### What is expected
Restate word for word the lines of the entries below, starting with the line that holds "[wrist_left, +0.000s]" and ending with the line that holds "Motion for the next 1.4", and no others.

### Dataset excerpts
■ ■ ■ ■ ■

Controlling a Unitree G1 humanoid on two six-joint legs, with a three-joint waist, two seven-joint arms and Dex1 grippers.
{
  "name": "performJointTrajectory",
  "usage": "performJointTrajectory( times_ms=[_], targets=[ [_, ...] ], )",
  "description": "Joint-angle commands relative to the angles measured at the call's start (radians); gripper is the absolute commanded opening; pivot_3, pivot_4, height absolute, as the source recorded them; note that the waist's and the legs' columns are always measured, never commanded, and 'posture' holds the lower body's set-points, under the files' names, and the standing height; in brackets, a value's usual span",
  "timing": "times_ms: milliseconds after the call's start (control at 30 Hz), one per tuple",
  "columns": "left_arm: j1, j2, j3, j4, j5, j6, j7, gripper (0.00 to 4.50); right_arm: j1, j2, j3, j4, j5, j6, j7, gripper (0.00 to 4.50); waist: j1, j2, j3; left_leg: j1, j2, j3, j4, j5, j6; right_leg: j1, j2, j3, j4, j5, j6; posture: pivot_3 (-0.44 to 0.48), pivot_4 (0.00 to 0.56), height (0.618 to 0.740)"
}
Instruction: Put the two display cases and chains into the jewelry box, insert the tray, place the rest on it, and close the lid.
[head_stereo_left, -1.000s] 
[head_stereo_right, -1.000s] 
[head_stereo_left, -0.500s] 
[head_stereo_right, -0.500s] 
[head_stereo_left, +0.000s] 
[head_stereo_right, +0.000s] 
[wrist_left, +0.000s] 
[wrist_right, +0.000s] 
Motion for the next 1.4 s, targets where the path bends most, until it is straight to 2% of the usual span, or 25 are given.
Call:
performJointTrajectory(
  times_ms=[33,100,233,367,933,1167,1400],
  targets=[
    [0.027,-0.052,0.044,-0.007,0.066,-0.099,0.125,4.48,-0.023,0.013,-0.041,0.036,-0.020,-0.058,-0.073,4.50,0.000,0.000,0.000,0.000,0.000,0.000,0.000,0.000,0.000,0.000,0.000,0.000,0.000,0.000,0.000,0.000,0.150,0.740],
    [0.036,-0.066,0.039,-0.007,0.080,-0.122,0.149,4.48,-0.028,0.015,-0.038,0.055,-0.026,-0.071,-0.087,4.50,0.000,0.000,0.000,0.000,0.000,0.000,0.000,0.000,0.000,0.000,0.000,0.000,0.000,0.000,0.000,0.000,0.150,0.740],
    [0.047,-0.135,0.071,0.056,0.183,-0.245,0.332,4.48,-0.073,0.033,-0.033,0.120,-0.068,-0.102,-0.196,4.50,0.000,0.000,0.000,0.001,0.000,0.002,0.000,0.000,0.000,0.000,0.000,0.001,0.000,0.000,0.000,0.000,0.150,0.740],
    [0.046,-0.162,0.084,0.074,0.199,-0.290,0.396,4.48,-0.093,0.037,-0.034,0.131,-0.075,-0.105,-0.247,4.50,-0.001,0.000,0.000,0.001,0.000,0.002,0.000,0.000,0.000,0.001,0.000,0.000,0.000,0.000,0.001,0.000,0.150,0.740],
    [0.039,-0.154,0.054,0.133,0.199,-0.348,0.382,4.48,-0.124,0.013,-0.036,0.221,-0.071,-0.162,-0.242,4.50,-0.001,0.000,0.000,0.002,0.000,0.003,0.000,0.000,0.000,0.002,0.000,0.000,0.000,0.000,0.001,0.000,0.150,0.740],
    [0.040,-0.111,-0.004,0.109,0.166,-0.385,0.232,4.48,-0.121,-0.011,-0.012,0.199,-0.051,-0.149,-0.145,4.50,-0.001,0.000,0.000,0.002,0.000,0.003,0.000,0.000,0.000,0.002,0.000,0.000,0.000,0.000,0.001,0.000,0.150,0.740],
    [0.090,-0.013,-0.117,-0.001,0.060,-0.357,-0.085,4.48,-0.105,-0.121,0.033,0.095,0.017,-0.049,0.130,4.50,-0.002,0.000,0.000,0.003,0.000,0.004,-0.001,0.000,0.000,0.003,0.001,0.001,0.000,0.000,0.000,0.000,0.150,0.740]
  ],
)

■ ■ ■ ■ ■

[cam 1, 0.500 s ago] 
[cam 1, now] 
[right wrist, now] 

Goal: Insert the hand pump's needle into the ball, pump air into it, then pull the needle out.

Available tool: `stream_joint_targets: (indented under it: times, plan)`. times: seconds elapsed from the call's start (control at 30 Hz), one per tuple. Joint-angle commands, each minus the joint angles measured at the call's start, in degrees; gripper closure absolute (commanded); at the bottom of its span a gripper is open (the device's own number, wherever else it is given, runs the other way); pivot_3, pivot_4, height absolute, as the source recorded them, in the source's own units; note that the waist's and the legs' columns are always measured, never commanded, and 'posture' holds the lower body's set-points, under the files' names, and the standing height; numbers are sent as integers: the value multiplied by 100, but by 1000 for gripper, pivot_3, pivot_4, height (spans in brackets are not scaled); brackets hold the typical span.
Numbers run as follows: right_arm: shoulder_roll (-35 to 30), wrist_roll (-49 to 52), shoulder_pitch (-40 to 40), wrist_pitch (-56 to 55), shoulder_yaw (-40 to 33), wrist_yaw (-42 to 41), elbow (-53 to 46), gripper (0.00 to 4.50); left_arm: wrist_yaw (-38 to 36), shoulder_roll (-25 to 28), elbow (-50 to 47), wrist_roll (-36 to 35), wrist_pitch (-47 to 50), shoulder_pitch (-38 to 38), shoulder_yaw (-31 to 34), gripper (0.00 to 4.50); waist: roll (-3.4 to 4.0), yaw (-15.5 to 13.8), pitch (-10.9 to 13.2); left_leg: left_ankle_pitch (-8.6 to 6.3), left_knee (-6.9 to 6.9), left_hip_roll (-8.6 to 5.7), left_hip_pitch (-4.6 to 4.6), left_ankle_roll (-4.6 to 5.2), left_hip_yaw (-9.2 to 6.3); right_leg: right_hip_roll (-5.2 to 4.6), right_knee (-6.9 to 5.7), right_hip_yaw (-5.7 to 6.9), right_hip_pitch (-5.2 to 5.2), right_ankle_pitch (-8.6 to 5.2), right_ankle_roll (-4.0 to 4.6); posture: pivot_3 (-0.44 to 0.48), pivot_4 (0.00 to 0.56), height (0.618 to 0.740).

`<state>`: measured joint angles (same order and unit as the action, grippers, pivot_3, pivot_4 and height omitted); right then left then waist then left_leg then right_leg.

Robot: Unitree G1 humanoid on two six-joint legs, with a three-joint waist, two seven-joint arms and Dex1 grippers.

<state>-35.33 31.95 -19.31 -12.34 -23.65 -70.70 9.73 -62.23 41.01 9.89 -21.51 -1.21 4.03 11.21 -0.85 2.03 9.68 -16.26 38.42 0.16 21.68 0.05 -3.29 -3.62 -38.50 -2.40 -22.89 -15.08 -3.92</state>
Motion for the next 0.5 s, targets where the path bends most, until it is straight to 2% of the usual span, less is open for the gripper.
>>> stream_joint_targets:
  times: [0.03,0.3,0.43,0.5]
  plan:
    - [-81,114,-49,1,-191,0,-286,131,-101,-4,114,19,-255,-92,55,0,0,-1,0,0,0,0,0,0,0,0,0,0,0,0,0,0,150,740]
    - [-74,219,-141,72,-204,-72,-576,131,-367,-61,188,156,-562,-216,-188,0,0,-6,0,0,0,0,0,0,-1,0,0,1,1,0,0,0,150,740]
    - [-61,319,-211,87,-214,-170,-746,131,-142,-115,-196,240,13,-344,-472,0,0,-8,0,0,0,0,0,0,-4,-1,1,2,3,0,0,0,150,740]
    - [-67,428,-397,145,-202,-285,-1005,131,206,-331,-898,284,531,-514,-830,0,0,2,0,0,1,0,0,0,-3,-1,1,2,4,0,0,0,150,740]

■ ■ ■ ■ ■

### Worked solution
[wrist_left, +0.000s] 
[wrist_right, +0.000s] 
Motion for the next 1.4 s, targets where the path bends most, until it is straight to 2% of the usual span, or 25 are given.

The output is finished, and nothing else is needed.